The survey also estimates that around one in 13 adults aged 18 to 74 were victims of sexual abuse before the age of 16 and four in 10 victims of child abuse experienced more than one type of abuse.
The data was compiled by the Department for Education (DfE), National Association for People Abused in Childhood (NAPAC), National Society for the Prevention of Cruelty to Children (NSPCC) and the Welsh government.
Megan Elkin, head of the ONS centre for crime and justice, said “measuring the scale of child abuse is difficult as it often remains hidden”.
“In the year ending March 2019, the police in England and Wales recorded 73,260 sexual offences where it is known the victim was a child.
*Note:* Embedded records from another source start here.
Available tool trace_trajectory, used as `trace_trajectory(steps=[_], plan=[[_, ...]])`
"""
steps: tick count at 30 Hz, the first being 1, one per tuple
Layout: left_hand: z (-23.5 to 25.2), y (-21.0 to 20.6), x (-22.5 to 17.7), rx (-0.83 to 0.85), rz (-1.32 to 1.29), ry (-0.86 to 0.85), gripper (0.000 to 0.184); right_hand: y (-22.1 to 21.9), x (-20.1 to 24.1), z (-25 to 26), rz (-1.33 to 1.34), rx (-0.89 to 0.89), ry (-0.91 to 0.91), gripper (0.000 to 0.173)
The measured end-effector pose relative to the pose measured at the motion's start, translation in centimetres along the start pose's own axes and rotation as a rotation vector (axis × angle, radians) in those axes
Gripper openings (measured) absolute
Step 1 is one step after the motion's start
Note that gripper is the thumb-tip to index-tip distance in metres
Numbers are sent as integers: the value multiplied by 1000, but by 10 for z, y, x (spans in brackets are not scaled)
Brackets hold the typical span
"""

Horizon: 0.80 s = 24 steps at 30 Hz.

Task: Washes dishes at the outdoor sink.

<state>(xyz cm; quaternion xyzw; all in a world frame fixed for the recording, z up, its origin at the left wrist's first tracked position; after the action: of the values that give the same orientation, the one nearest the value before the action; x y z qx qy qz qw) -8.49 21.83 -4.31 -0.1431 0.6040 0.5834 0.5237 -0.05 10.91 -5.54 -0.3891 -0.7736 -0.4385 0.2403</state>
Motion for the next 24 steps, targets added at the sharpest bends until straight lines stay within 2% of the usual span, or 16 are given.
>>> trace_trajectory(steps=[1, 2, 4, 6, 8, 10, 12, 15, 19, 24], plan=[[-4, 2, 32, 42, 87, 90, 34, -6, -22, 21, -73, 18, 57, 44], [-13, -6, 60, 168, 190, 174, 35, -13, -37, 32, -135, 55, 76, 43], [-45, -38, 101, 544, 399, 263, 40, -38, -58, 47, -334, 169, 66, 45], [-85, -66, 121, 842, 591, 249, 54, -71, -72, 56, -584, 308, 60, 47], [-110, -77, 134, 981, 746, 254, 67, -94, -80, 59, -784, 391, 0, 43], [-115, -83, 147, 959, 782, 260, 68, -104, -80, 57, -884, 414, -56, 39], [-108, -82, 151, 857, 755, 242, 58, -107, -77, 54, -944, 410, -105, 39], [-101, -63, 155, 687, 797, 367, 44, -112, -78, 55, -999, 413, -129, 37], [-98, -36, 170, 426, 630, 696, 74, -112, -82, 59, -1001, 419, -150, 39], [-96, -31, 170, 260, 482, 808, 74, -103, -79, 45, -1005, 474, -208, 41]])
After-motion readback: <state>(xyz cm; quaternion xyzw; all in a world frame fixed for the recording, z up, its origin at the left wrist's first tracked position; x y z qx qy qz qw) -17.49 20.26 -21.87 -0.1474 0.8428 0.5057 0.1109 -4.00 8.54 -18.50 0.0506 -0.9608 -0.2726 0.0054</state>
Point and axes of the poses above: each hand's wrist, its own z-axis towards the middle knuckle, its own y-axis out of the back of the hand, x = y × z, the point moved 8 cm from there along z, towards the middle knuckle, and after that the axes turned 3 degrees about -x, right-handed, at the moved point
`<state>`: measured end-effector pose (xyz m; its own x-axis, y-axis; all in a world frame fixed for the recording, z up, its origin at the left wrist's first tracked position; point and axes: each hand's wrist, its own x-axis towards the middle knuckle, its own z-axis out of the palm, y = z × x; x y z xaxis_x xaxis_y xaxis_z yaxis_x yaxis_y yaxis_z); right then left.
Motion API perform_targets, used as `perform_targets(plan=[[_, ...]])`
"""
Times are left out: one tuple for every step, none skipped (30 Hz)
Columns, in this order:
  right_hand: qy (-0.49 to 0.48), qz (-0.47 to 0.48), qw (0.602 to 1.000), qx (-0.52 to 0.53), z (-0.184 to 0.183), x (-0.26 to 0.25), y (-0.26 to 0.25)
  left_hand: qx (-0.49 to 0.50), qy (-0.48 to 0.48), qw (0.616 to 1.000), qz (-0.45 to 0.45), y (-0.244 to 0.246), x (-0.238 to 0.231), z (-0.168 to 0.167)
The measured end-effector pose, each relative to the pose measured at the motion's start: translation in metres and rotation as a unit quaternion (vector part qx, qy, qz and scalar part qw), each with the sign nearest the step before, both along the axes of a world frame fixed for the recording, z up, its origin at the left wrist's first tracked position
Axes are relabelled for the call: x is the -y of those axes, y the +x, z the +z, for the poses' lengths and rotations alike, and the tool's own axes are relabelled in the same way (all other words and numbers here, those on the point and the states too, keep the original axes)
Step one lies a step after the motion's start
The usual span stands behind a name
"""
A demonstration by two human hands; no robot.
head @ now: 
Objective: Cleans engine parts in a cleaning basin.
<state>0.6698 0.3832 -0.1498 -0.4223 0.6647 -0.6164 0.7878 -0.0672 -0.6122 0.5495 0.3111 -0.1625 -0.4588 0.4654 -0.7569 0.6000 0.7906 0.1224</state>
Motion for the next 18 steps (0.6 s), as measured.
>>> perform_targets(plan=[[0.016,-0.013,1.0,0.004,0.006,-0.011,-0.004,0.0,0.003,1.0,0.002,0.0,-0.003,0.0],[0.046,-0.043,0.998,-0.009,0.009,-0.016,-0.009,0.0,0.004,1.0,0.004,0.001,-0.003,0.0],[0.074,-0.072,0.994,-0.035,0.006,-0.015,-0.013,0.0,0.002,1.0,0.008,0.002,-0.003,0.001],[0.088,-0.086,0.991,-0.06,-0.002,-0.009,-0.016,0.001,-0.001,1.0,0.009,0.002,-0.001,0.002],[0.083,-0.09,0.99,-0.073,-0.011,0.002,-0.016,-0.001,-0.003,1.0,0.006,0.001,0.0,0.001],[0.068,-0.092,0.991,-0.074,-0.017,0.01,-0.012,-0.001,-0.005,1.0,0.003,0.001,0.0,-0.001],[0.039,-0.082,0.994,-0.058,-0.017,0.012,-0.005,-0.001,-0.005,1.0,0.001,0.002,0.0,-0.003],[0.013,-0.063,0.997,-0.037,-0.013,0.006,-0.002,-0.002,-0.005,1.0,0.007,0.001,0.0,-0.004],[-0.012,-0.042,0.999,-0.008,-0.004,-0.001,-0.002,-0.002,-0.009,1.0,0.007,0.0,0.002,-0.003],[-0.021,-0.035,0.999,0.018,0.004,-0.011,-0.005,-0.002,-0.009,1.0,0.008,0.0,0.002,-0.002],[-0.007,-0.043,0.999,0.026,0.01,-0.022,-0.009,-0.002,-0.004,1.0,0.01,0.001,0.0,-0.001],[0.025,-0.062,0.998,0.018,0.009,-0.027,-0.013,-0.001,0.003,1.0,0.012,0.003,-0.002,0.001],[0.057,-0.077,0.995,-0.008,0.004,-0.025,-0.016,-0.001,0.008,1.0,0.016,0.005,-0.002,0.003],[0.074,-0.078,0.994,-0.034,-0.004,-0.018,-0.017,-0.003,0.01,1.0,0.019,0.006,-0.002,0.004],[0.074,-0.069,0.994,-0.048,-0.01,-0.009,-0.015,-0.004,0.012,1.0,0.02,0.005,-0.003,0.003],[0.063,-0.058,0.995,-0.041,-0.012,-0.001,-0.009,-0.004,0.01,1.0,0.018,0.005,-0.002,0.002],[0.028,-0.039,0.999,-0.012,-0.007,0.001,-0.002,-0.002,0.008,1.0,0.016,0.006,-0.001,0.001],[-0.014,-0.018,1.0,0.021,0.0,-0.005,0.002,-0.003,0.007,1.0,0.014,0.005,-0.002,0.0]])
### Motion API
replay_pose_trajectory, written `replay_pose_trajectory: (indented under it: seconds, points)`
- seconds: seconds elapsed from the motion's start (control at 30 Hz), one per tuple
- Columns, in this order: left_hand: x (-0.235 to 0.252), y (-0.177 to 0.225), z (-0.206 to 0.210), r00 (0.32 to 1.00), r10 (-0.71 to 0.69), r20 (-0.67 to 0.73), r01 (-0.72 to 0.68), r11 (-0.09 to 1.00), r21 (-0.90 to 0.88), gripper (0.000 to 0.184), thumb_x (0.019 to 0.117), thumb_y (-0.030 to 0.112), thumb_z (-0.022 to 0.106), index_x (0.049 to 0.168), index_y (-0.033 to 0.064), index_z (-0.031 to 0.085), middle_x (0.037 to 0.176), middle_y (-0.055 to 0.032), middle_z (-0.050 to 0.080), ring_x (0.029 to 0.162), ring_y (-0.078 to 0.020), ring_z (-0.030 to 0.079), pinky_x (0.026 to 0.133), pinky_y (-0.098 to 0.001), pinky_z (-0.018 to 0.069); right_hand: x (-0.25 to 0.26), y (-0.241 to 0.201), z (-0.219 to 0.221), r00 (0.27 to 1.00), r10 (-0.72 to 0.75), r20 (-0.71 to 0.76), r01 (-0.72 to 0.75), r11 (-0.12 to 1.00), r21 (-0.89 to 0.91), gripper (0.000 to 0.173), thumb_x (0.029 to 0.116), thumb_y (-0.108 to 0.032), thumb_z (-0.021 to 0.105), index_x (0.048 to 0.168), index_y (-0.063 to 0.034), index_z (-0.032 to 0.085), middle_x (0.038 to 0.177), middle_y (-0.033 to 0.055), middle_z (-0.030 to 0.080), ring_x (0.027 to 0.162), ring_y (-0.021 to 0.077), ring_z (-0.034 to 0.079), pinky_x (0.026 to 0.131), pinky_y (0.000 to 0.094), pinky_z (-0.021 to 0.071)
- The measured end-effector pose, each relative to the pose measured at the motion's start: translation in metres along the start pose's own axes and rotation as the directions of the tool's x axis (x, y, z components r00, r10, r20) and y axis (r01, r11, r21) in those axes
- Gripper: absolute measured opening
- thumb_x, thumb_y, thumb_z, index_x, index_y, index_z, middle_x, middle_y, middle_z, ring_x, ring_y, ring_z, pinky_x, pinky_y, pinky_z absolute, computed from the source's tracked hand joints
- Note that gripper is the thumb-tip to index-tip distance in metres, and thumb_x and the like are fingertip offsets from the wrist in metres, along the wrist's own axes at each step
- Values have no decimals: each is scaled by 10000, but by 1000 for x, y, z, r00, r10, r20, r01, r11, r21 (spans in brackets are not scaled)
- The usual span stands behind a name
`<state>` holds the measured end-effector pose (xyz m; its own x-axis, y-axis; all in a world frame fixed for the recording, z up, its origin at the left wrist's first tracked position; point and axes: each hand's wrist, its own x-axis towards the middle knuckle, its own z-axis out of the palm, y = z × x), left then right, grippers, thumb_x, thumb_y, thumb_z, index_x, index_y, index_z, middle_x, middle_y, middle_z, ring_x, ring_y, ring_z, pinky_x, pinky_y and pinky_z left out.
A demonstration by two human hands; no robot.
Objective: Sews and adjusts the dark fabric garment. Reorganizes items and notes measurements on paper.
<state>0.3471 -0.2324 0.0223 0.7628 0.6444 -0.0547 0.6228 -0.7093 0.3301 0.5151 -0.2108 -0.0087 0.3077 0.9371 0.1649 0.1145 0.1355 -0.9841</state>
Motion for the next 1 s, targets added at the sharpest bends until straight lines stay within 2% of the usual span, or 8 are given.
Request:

However, the numbers relate to offences rather than children – one child could be the victim of multiple offences,” she added.
The findings on adults experiencing abuse as children were compiled using data from the Crime Survey for England and Wales (CSEW).
However, the CSEW underestimates the total number of adults who were abused as children because it does not count abuse against 16- and 17-year-olds.
In addition to gaps in police and CSEW records, just one in four adults had reported their abuse to police, the ONS estimates.
Some 14 per cent of adults who contacted NAPAC last year had never told anyone about the abuse previously.
The ONS also analysed DfE and Welsh Government data showing how many children had been referred to local authority children's services due to abuse or neglect.
On 31 March 2019, 49,570 children in England were looked after by their local authority because of abuse or neglect while 52,260 children in England were the subject of a Child Protection Order.
A further 4,810 children in Wales were looked after because of abuse or neglect.
The number of children looked after because of abuse or neglect has increased by four per cent in England and by six per cent in Wales in the last recorded year, figures show.
Imran Hussain, Action for Children’s director of policy and campaigns, said: “Young people suffering from abuse must be able to access the help they need as soon as possible - not only to stop the abuse in its tracks but also to deal with the impacts before they lead to a lifetime overshadowed by crisis. The new government must bring in a National Childhood Strategy, with proper funding for children’s services, to give all children the chance at a safe and happy childhood.”